Here's a gallery of things you might accidentally do to inconvenience other HHPC users. Please be a good citizen. Try not to use an excessive amount of resources, and don't run any work-intensive programs on the head node.

From Jason Williams, December 13, 2012:

I have had reports from the sys admins that run the email servers of large amounts of emails coming from the clusters. After looking into it, it seems that people are submitting large numbers of single processor jobs (in the thousands) that all generate a single email when they either start, abort and/or finish.

According to the sys. admins, this is bringing the email server down. If you are going to submit large amounts of jobs to either cluster, please make sure that you set your mail options in your PBS job script to disable mails. This is done by setting #PBS -m n Or passing -m n to the qsub command.

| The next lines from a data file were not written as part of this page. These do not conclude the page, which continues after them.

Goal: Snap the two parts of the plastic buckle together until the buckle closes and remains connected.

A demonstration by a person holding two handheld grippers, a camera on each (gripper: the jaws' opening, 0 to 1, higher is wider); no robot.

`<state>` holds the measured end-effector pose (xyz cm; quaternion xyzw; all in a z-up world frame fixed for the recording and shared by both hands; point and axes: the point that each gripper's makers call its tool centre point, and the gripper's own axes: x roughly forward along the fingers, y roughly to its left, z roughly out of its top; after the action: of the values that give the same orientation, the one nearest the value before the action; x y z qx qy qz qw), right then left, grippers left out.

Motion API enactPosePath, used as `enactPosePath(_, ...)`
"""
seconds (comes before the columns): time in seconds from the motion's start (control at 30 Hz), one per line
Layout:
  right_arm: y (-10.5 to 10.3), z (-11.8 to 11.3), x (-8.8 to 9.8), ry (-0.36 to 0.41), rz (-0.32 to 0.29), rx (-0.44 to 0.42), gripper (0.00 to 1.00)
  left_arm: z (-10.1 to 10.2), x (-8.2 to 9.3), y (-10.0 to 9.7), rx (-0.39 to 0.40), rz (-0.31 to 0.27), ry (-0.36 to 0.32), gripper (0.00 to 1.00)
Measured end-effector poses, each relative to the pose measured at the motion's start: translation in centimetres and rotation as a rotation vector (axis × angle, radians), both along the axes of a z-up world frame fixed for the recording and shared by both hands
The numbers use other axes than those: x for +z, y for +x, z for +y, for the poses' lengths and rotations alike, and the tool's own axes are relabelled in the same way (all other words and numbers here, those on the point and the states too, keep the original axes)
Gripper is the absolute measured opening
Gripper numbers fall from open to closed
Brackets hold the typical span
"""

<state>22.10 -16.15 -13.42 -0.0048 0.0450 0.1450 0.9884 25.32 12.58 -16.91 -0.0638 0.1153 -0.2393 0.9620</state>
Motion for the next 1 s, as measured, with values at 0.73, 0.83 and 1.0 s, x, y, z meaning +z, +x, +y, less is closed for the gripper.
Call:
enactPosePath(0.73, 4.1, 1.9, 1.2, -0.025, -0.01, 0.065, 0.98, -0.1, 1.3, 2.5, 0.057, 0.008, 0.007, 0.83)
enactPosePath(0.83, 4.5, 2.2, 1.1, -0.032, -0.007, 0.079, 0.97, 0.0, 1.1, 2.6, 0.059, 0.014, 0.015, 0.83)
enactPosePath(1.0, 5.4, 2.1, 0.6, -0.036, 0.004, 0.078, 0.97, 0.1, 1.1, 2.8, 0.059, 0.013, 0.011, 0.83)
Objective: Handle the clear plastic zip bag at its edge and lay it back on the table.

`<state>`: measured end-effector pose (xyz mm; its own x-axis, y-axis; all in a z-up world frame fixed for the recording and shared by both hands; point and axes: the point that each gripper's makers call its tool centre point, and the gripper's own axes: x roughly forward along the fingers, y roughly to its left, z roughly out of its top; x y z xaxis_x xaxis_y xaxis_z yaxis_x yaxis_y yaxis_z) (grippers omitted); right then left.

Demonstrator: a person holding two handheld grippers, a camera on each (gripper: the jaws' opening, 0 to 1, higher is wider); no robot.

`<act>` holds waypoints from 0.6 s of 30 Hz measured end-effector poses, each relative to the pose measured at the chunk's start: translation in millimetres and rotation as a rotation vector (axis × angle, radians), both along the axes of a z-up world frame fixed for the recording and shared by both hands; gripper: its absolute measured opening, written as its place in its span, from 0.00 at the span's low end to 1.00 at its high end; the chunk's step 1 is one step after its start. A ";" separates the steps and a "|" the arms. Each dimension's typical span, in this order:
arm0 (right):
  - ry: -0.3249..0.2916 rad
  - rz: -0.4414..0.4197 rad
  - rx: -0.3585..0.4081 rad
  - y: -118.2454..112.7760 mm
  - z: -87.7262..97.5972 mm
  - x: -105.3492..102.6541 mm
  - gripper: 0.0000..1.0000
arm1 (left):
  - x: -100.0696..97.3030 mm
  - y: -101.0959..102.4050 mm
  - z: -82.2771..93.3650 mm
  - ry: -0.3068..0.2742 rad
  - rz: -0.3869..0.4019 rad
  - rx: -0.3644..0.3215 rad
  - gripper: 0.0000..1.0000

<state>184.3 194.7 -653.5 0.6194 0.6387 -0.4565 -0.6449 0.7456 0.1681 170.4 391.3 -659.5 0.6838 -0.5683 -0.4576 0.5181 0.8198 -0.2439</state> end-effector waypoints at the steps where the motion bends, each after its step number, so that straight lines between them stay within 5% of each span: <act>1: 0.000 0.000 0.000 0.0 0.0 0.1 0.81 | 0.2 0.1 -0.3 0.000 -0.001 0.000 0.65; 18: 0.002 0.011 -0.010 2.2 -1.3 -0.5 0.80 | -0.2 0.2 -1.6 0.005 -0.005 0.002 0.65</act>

From Jason Williams, June 4 2013:

Recently I have gotten reports from quite a few users that over the past 3 days, they have had issues with access to their home directories. After quite a bit of digging yesterday, last night and this morning, I found out that people have been running rather large computing processes on the main login node (login.hhpc.jhu.edu) It is unclear if these are processes that should be run on the cluster or not, but I would like to remind everyone that login.hhpc.jhu.edu is for logging in, compiling code and submitting jobs. It is not intended to be used to run any compute processing or post-processing programs. With the amount of users that use the system, this will cause massive disruptions in access to the cluster for everyone.

I issued a reboot this morning to clear out all of the processes that have been causing the problem. Please note that anyone running compute processing or post-processing programs on the main login node may be subject to having their account disabled without notice. If you are unsure of a place to run your post-processing jobs, the best place to run them is on the compute nodes through scheduler or on an analysis node owned by your group. If you are unsure if you group owns an analysis node, please contact me by emailing [email protected] and I will let you know.

From Jason Williams, September 9, 2013:

At about 3:30pm today, a rouge script running on the login node submitted 60,000+ jobs to the cluster within a matter of moments. This bogged down the scheduler while it tried to process those requests. The user account in question has been disabled until the user contacts me to clarify the issue. I am in the process of deleting the jobs which may take quite some time. While the scheduler processes those delete requests, you may notice slow responses from it and possibly periods of complete loss of connectivity to the scheduler through the qstat, showq and other such commands.